History and a parade of lights in Leyte
When I told my bellicose and history-conscious cousin, the architect Toti Mendoza, that I was going to Tacloban, capital city of Leyte, he proclaimed: “Good! Will send you excerpts of how MacArthur’s staff treated Sergio Osmeña.”
Ah, the sidelights of history. I’m sure columnist Ambeth Ocampo will be interested in these excerpts.
Like Manila and the rest of the country, Leyte and its capital suffered a lot during World War II, with the Japanese torturing men and women, including the elderly.
The MacArthur Landing, with President Osmeña and Gen. Carlos P. Romulo wading along with the American Caesar, has been immortalized in the monument in Palo, just outside Tacloban.
It sets one to wondering, along with some historians: What if MacArthur had bypassed the Philippines and, say, using Taiwan as a steppingstone, brought the war directly to Japan.
Would Manila have been spared the catastrophe of its southern districts—like Ermita and Malate—reduced to ruins?
There is, at least, one more mute reminder of WWII in Tacloban. Behind the Patio Victoria clubhouse, along the bay, is a Japanese pillbox (not the kind the activists hurled during the First Quarter Storm).
It is a domelike vault of concrete, with a large as well as a small opening. A 1979 plaque of the National Historical Institute notes that it was part of the fortifications against the Allied Forces of Gen. Douglas MacArthur “on D-Day 20 October 1944.”
The US marines captured it and used the pillbox as a shelter from bombardment by Japanese planes. The war relic was preserved for posterity by the Dio Island Resort.
The Santo Niño
The media had descended on Tacloban June 28-30 for the first-ever Sangyaw festival, a project of Mayor Alfred S. Romualdez and his glamorous wife, Councilor Cristina (Kring-Kring) Gonzalez-Romualdez, the onetime actress-singer, now a mother of two.
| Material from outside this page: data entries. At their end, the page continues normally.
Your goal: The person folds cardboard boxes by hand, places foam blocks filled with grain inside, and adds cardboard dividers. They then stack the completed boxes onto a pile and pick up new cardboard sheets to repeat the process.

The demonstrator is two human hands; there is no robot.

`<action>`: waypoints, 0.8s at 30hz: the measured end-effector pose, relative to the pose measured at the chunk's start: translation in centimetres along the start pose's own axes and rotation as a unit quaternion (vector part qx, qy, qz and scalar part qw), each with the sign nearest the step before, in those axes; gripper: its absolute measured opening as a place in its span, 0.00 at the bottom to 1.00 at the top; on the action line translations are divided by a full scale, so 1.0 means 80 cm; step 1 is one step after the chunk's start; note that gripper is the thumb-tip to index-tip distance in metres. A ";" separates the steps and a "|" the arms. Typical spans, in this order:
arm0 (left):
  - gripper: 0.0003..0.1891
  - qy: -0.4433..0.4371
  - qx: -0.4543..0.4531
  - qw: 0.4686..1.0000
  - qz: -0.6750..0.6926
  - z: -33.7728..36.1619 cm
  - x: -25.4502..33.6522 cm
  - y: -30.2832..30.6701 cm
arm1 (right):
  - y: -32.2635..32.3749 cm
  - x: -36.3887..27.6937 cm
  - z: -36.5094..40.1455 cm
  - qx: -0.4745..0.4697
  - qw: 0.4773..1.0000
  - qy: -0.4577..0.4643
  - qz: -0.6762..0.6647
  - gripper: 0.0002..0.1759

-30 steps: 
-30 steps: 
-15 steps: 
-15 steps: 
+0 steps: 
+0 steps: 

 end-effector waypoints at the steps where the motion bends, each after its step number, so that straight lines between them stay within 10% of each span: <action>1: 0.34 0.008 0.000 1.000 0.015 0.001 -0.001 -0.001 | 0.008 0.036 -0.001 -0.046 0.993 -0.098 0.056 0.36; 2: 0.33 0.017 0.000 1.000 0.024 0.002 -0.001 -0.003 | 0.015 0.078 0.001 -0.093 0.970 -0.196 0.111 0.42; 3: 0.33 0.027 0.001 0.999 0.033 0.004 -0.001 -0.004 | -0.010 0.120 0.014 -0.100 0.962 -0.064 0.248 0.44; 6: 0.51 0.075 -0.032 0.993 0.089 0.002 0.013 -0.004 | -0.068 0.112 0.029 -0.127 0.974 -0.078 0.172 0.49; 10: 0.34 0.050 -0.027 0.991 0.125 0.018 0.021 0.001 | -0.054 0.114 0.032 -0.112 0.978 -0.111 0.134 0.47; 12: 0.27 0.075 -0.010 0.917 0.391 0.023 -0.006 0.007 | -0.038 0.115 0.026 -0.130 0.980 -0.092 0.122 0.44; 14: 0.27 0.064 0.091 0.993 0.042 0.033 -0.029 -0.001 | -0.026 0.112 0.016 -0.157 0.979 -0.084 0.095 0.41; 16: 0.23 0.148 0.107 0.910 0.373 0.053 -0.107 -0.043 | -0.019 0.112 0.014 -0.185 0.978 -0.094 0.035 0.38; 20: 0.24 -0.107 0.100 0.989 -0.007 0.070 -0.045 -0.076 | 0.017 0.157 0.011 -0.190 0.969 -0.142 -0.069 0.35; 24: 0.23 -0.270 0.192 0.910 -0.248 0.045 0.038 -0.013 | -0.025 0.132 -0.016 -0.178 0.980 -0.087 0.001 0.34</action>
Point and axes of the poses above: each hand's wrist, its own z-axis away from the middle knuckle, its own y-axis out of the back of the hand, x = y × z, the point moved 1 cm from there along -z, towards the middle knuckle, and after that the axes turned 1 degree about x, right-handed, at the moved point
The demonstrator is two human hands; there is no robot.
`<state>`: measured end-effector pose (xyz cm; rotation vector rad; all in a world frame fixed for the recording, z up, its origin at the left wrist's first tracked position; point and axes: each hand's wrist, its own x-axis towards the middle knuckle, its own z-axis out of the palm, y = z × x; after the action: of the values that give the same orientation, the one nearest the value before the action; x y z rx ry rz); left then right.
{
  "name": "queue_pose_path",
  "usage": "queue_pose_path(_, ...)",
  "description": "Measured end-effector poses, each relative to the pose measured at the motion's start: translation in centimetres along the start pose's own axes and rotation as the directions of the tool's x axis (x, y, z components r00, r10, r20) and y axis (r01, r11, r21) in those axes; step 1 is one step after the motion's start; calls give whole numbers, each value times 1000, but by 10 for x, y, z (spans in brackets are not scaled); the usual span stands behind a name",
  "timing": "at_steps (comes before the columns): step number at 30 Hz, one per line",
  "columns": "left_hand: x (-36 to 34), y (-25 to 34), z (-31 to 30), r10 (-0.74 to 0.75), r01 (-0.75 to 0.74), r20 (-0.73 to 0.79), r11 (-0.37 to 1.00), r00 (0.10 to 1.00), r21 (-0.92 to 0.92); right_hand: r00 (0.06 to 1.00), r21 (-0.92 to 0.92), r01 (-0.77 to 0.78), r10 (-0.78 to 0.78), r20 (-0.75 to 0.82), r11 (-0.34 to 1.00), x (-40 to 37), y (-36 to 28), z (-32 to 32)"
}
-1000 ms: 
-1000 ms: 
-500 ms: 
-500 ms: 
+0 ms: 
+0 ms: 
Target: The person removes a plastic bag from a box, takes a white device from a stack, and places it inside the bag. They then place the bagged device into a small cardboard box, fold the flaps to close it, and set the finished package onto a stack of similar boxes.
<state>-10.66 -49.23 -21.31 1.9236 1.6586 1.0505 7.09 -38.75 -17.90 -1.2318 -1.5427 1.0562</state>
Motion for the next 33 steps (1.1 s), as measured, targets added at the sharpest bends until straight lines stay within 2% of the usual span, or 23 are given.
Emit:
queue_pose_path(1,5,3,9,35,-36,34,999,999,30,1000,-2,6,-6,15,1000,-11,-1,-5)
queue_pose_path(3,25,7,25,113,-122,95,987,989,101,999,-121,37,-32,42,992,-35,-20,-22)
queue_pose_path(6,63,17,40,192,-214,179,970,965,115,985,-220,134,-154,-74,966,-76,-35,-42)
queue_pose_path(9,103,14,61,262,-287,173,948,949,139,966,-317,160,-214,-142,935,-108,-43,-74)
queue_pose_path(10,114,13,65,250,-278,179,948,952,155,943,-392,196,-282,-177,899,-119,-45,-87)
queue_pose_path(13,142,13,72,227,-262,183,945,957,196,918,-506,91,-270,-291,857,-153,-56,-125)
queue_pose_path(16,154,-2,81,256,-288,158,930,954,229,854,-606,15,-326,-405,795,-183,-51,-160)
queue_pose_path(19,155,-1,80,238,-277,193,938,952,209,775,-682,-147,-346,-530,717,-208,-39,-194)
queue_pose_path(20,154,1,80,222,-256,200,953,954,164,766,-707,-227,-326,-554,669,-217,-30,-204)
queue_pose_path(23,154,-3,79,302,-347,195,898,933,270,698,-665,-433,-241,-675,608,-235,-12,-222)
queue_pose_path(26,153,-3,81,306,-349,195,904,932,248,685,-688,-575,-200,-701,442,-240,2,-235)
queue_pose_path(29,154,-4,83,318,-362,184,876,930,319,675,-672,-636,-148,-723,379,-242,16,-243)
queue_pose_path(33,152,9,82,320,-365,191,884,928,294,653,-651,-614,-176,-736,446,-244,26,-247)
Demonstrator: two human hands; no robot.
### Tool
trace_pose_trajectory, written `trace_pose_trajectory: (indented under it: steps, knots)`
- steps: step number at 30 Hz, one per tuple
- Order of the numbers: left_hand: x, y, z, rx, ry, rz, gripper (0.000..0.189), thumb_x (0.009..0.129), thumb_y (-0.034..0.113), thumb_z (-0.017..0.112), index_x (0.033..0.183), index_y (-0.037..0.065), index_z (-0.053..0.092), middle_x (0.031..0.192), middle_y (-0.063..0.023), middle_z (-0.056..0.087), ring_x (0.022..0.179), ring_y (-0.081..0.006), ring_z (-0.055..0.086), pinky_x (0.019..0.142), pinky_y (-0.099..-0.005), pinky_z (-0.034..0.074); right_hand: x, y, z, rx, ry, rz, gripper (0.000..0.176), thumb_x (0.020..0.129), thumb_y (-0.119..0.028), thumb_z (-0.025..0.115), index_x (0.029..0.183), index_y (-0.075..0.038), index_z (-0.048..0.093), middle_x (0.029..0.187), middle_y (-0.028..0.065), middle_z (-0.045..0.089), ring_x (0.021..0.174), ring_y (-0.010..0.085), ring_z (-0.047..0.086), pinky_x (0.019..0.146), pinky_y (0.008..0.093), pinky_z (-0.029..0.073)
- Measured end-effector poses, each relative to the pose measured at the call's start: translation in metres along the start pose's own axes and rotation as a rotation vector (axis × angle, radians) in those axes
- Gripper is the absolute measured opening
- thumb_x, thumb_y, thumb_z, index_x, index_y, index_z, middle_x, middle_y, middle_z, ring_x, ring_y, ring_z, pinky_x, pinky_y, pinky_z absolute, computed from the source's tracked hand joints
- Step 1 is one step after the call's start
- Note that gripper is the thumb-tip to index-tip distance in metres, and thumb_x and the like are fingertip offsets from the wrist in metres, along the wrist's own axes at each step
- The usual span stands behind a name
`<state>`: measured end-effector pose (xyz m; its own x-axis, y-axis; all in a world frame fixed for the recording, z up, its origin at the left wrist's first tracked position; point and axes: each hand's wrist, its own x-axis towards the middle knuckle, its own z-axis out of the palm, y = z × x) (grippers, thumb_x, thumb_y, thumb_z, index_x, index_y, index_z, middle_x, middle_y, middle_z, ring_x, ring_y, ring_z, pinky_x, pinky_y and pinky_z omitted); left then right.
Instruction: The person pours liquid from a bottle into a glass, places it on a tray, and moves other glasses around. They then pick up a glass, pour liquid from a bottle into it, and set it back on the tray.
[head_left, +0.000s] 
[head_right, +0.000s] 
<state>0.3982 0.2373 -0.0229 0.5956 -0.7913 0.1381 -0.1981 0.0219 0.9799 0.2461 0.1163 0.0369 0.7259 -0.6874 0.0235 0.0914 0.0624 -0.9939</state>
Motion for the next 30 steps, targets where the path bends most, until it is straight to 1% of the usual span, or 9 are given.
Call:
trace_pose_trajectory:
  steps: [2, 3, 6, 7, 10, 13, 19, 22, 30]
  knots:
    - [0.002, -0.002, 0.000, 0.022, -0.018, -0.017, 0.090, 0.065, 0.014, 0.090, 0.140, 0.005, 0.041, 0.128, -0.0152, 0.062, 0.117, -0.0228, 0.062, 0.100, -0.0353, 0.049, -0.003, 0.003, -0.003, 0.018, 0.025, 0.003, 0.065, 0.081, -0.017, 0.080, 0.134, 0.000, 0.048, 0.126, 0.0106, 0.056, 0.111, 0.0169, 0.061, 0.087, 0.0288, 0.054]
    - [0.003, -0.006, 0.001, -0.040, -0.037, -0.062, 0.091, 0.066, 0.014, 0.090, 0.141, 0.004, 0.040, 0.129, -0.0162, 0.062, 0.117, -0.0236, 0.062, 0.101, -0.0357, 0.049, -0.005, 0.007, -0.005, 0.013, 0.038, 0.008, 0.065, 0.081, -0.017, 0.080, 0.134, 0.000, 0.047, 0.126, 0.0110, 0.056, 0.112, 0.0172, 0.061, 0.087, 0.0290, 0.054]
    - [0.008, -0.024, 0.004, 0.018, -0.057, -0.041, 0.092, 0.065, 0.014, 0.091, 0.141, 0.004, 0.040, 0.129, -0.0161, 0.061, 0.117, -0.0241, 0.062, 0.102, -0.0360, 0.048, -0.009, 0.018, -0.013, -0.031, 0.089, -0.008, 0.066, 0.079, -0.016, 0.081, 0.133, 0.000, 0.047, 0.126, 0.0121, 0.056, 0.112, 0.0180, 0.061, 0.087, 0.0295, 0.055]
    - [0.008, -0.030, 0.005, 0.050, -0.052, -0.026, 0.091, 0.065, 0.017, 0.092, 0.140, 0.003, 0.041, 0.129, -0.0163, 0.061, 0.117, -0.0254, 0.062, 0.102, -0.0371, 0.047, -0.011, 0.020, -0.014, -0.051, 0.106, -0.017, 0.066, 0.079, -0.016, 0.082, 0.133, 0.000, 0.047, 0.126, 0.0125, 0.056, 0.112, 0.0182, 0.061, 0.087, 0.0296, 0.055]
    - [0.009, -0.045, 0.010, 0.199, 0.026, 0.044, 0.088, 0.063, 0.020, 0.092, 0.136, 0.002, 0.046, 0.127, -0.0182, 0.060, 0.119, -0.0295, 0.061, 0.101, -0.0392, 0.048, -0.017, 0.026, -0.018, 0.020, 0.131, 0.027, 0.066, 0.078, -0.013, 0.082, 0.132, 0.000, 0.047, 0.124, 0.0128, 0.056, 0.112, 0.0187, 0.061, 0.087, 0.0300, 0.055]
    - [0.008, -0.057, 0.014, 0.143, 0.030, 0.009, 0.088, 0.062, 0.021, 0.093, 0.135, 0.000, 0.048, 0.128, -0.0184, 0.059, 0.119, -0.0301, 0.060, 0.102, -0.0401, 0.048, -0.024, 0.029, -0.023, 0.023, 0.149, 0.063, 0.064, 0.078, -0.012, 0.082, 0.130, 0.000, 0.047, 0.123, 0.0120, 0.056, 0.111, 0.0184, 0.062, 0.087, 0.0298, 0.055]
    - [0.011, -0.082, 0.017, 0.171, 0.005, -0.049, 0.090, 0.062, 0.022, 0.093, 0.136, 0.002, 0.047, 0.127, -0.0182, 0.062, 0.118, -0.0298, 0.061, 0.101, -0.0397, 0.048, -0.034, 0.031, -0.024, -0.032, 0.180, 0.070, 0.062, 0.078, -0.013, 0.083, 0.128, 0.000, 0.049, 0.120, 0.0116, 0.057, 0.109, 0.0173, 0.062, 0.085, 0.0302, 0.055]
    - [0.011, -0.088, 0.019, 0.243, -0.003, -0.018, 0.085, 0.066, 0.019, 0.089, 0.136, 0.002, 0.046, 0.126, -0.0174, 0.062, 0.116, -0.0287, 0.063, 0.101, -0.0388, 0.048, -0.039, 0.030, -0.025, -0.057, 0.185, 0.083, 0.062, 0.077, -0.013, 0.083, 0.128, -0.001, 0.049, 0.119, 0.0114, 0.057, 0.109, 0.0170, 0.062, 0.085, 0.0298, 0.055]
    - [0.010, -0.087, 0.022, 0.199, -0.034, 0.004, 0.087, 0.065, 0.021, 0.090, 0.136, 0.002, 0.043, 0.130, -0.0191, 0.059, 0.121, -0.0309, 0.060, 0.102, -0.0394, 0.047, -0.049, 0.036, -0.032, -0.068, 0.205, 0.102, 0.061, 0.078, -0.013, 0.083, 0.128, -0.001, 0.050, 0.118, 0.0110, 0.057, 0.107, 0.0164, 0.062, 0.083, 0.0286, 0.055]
The festival has emerged as a kind of rival to the better-known Pintados fest. “Pintados means ‘painted people’ and it is not healthy to paint, to tattoo your body,” Romualdez told the press. “The Department of Health might have something to say to that.”
He added that Pintados is secular, and Church officials had approached him because they wanted a religious festival, one devoted to the Santo Niño of Tacloban.
During a previous century, the sacred image was lost in a storm, floated to Mindoro, and washed ashore to Tacloban on June 30. On that day, devotees say, the cholera epidemic in the city disappeared.
The name of the Holy Child Jesus has also been invoked in the opulent Santo Niño Shrine and Museum, still under the Philippine Commission on Good Government.
“I have told the PCGG to return it not to me but to the city,” Romualdez said.
Built at an astronomical cost, with its vast interiors, antiques, decor, icons and paintings—and photos of the late dictator and his Imeldific wife in every room—the Santo Niño Museum is an extravagant reminder of the Conjugal Dictatorship.
Sangyaw is a Waray word meaning “to proclaim,” that is, to proclaim the good news of the Santo Niño (religious) and of Tacloban being the first highly urbanized city in Eastern Visayas (secular).
On that day (June 29), as dusk descended, 20 floats, colorfully decorated and ablaze with lights, wended their way through the teeming streets of the city. The floats included a galleon with the image of the Santo Niño; a WWII military plane; the San Juanico Bridge; and flora and marine life.
It was a very successful festival, judging by the thousands who witnessed the spectacle of floats, dancers and merrymakers; and by the excitement generated.
The one discordant note was the traffic jam after the show, which rivaled a Metro Manila gridlock.